===== PROVIDED RECORDS =====
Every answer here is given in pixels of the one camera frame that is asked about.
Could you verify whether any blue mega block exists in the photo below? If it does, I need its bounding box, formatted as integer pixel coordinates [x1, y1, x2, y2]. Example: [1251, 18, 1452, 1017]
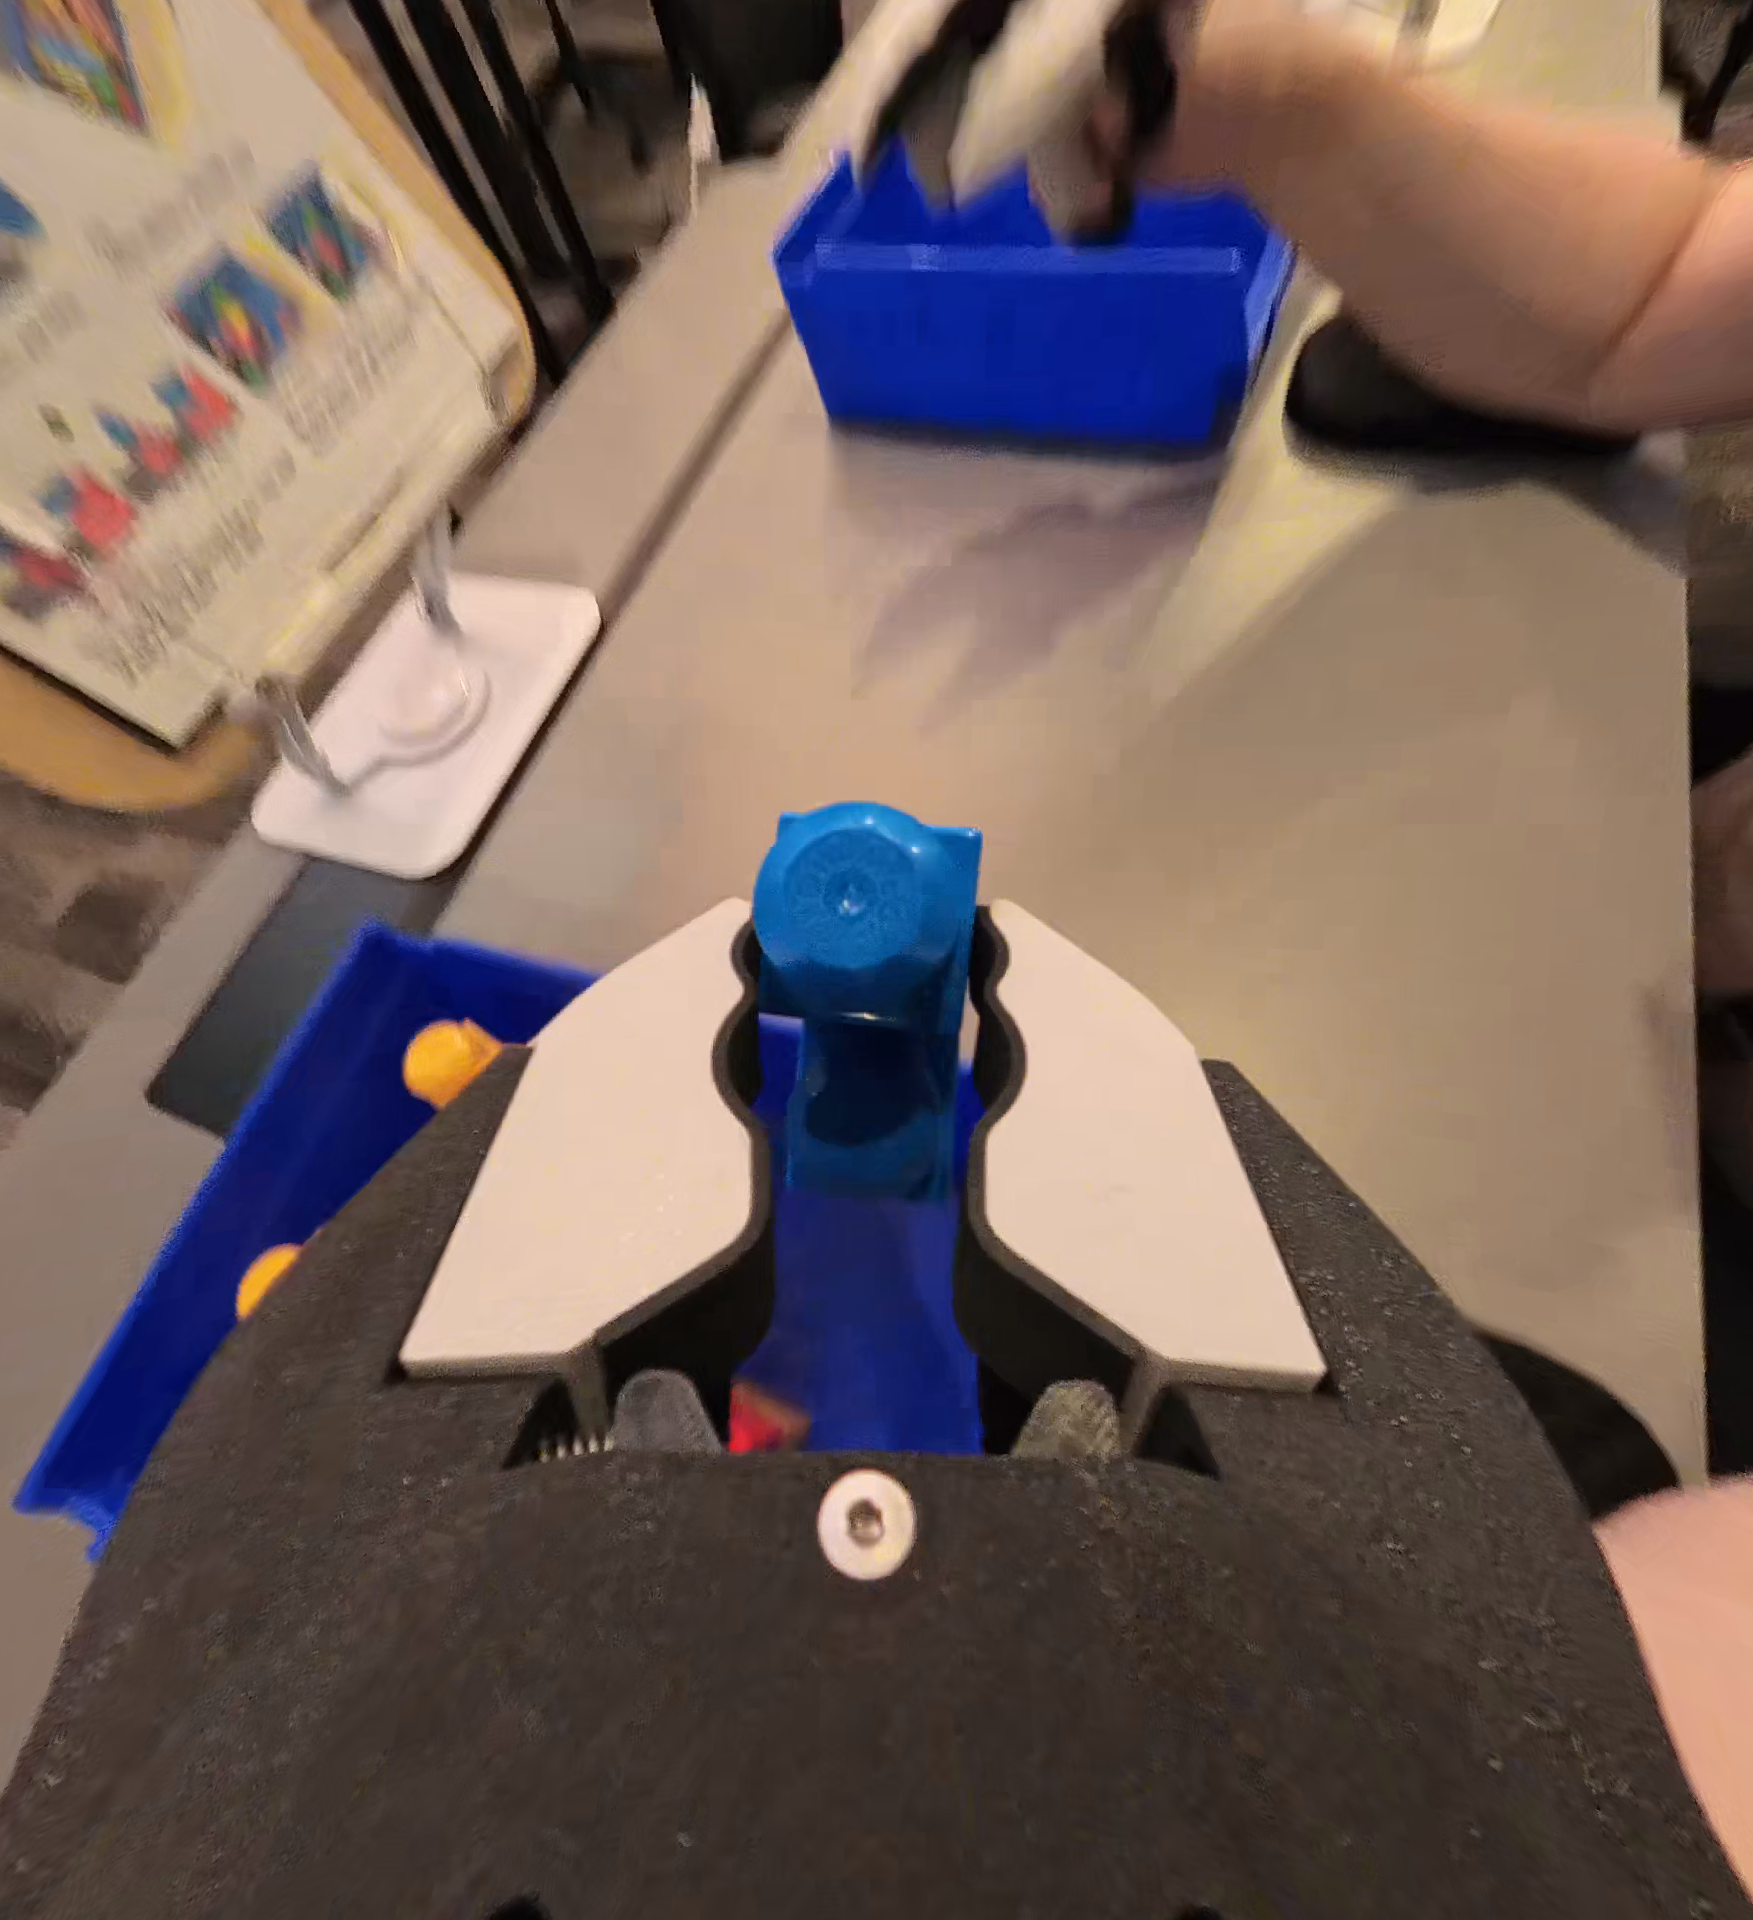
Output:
=====
===== PROVIDED RECORDS =====
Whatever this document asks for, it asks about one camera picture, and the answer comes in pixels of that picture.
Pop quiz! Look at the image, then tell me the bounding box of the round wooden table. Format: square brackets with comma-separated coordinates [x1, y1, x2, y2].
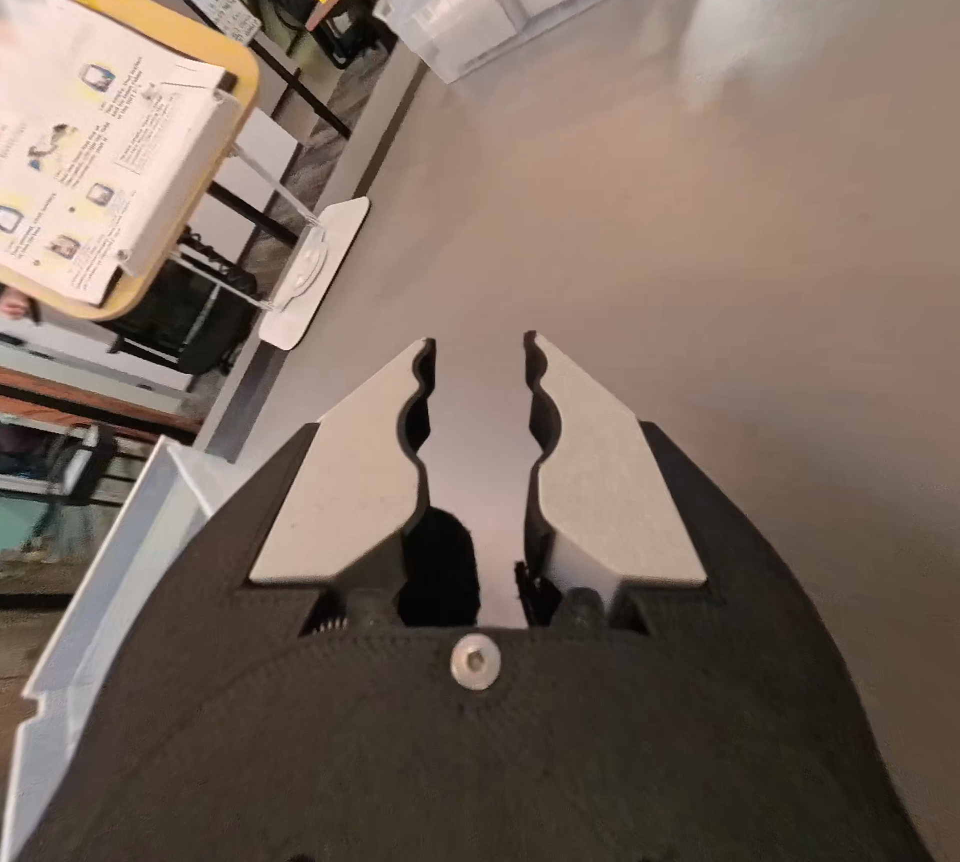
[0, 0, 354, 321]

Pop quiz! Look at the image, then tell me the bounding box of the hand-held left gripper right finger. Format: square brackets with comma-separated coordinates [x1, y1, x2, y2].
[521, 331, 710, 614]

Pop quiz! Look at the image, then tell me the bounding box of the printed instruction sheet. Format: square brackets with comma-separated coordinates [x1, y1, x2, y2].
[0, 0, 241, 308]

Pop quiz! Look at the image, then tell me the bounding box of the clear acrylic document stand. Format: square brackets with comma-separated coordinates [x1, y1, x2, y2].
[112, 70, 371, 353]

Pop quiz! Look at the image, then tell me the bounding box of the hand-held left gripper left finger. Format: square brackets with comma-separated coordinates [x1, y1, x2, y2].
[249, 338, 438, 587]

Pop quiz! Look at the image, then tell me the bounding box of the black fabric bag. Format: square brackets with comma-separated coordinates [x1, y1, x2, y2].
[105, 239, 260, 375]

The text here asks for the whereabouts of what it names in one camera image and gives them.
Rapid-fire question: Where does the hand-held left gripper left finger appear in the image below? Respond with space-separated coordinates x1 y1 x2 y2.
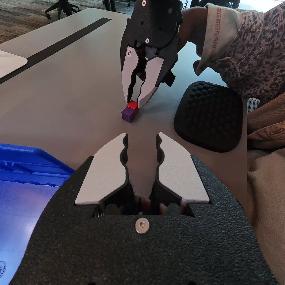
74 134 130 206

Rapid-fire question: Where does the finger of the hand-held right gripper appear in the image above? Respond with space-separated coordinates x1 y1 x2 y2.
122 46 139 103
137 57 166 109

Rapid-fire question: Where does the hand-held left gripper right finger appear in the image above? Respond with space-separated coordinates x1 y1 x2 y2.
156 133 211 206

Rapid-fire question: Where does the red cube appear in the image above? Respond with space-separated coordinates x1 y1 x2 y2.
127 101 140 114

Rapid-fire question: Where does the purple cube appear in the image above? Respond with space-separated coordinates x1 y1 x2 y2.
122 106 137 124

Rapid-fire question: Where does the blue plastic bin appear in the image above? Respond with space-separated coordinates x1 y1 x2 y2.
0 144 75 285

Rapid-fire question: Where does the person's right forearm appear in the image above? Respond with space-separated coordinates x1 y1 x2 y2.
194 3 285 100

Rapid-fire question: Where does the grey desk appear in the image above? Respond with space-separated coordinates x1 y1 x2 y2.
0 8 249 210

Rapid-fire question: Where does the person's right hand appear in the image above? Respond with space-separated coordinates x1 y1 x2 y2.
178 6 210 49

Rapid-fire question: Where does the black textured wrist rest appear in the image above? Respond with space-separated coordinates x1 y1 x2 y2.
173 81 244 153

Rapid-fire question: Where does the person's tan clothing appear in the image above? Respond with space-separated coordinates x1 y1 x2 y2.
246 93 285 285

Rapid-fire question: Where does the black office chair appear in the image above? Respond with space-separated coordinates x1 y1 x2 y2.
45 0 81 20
=====
===== PROVIDED RECORDS =====
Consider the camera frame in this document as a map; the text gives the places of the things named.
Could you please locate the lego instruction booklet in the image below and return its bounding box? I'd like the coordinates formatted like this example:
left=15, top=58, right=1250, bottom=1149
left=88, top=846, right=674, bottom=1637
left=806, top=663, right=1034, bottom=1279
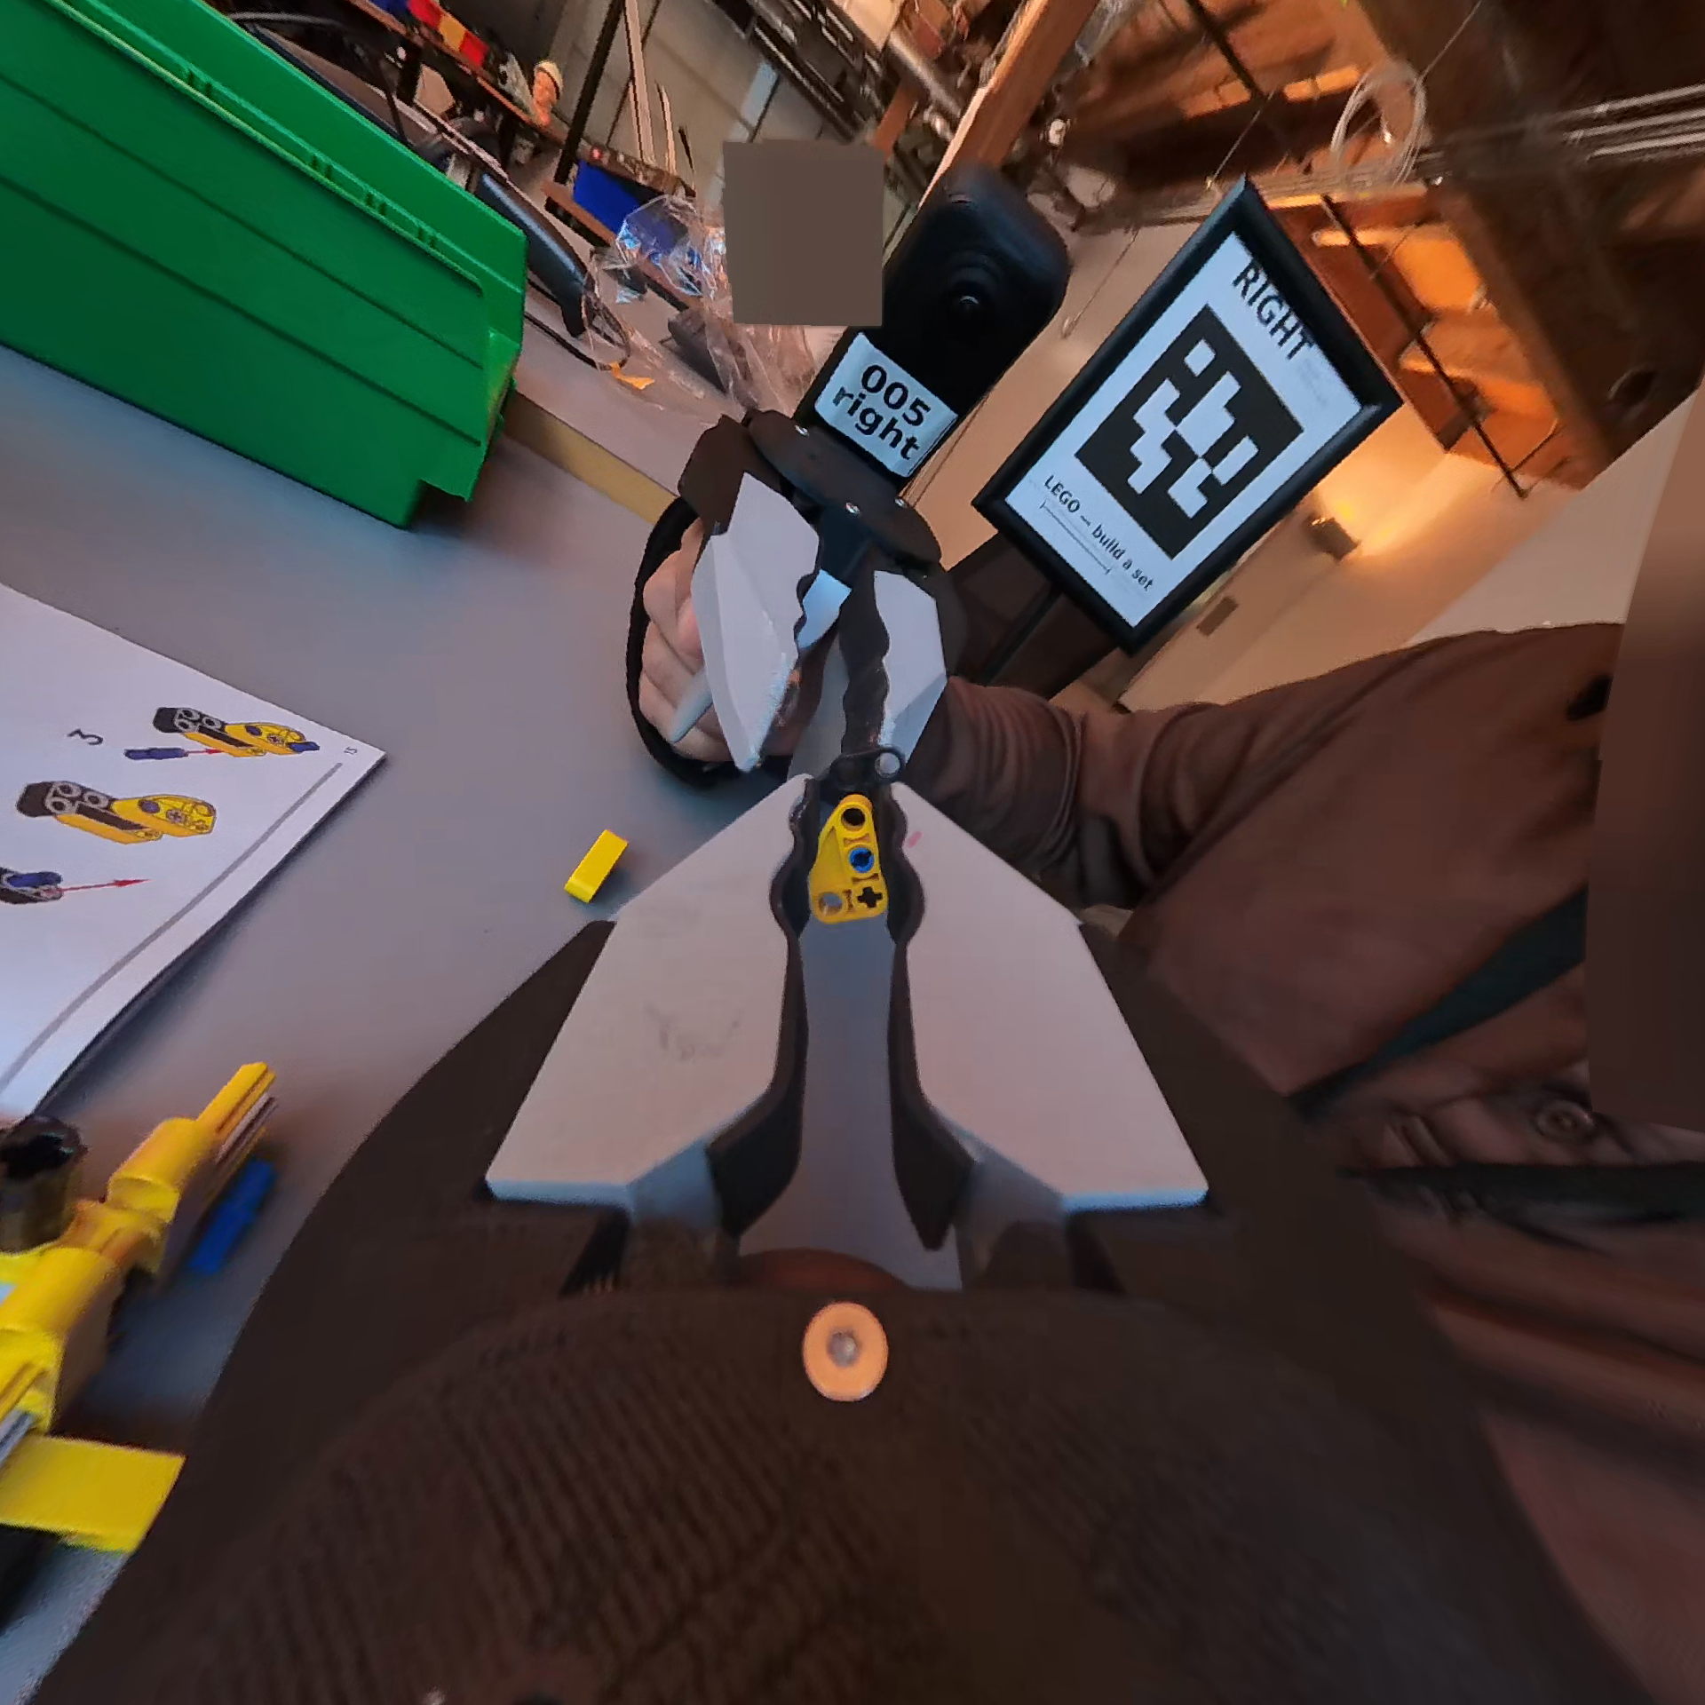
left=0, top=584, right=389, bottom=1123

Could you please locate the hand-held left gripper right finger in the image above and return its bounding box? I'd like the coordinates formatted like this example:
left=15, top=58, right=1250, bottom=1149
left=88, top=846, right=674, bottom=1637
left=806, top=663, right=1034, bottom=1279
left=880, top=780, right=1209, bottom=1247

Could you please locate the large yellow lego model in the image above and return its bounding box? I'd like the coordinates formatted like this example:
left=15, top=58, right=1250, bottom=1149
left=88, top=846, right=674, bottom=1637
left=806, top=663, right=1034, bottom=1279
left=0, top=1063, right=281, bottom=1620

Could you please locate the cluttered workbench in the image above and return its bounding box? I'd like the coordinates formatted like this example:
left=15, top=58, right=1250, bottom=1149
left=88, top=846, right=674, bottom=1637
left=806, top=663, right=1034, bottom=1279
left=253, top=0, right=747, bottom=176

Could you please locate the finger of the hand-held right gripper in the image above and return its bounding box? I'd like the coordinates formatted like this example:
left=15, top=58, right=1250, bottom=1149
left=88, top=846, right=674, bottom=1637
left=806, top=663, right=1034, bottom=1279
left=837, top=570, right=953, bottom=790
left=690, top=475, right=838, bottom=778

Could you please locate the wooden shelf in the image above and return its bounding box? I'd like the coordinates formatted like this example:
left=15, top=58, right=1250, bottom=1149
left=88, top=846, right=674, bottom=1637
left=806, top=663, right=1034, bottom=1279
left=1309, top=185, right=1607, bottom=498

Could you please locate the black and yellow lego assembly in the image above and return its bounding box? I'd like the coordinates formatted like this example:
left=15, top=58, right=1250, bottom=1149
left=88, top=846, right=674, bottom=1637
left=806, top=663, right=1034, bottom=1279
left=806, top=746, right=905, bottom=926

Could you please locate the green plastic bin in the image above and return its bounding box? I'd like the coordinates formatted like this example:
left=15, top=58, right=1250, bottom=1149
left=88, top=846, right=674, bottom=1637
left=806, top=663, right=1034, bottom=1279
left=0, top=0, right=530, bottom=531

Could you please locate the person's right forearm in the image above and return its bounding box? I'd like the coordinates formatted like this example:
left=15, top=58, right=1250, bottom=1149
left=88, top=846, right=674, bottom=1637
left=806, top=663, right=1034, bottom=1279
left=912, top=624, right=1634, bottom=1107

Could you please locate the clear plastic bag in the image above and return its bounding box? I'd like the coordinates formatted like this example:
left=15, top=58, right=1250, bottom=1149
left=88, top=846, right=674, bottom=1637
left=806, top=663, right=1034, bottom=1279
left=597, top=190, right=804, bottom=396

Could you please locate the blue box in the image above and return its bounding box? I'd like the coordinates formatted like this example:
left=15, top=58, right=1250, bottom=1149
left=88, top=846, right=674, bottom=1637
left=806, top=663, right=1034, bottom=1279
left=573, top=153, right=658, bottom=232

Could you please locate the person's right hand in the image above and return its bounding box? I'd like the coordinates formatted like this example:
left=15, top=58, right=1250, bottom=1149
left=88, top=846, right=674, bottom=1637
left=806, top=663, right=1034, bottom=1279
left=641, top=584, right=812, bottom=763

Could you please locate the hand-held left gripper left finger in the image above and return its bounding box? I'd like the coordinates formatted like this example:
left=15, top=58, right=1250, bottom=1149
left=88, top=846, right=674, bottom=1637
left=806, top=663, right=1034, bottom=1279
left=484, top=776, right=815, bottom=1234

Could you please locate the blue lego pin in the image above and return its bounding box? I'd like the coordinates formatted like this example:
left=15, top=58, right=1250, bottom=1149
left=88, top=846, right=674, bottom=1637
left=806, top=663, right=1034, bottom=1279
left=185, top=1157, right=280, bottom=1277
=====
Across the material, report every line that has the word "gives".

The text here asks for the whereabouts of what it names in one camera image and gives them.
Consider the camera frame in this document as a map; the text gives the places of the things named.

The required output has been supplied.